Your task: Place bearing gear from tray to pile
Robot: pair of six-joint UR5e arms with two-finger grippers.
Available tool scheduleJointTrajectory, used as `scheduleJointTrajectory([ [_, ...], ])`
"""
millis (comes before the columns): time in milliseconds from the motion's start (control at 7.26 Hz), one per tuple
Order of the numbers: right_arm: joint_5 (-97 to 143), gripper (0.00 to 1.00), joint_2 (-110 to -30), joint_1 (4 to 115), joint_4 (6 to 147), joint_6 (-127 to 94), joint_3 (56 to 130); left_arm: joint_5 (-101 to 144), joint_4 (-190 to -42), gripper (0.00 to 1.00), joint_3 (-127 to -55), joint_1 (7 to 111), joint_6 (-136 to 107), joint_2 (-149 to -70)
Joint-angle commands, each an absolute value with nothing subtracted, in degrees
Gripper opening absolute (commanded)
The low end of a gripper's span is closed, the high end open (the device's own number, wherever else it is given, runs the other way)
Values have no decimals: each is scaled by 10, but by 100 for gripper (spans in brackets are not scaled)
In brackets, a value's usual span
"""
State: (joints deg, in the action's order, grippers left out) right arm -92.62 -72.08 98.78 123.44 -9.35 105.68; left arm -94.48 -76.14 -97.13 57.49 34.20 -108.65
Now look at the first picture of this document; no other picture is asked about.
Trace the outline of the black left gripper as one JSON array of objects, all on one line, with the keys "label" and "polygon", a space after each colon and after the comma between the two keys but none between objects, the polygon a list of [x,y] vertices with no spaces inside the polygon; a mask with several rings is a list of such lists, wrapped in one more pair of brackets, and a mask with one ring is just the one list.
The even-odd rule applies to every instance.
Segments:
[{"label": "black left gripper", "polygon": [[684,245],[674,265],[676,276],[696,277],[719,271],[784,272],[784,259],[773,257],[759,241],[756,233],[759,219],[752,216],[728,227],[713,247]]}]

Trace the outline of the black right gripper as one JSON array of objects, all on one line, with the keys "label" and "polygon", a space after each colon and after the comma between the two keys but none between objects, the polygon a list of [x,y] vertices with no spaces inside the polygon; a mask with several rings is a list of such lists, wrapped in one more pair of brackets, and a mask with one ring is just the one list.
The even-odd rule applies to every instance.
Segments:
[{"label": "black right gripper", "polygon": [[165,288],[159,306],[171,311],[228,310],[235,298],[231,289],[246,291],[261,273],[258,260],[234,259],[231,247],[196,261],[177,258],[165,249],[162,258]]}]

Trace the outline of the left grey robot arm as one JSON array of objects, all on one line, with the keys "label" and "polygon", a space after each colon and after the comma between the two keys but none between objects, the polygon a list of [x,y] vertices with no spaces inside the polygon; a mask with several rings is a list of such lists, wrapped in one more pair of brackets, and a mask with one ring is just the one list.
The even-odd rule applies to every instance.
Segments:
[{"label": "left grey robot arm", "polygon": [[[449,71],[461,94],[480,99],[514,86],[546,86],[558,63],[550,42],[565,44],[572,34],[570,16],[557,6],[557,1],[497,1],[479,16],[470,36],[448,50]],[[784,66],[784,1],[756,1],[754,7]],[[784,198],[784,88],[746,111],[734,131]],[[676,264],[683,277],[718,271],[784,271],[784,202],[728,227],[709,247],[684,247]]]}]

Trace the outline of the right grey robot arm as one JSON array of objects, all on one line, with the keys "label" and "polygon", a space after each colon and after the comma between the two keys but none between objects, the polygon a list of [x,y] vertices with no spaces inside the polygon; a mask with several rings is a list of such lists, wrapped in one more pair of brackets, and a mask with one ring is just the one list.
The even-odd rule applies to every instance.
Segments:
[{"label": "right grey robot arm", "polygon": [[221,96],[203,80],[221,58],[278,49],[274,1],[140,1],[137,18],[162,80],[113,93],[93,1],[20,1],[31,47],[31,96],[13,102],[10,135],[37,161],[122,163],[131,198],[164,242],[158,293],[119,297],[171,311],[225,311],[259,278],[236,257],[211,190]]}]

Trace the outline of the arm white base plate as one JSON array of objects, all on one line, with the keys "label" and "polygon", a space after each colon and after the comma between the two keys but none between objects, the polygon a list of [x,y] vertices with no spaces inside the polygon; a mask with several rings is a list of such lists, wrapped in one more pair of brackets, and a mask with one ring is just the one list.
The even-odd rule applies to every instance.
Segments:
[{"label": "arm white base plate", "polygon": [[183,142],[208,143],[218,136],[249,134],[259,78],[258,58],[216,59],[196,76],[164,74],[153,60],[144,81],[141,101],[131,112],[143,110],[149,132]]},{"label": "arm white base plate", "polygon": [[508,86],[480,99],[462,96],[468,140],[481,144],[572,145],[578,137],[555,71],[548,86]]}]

______

What needs to be done
Exactly as written, reproduce the lines of the data above from the first line through the line where "State: (joints deg, in" appears.

Expected answer
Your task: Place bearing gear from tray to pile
Robot: pair of six-joint UR5e arms with two-finger grippers.
Available tool scheduleJointTrajectory, used as `scheduleJointTrajectory([ [_, ...], ])`
"""
millis (comes before the columns): time in milliseconds from the motion's start (control at 7.26 Hz), one per tuple
Order of the numbers: right_arm: joint_5 (-97 to 143), gripper (0.00 to 1.00), joint_2 (-110 to -30), joint_1 (4 to 115), joint_4 (6 to 147), joint_6 (-127 to 94), joint_3 (56 to 130); left_arm: joint_5 (-101 to 144), joint_4 (-190 to -42), gripper (0.00 to 1.00), joint_3 (-127 to -55), joint_1 (7 to 111), joint_6 (-136 to 107), joint_2 (-149 to -70)
Joint-angle commands, each an absolute value with nothing subtracted, in degrees
Gripper opening absolute (commanded)
The low end of a gripper's span is closed, the high end open (the device's own number, wherever else it is given, runs the other way)
Values have no decimals: each is scaled by 10, but by 100 for gripper (spans in brackets are not scaled)
In brackets, a value's usual span
"""
State: (joints deg, in the action's order, grippers left out) right arm -92.62 -72.08 98.78 123.44 -9.35 105.68; left arm -94.48 -76.14 -97.13 57.49 34.20 -108.65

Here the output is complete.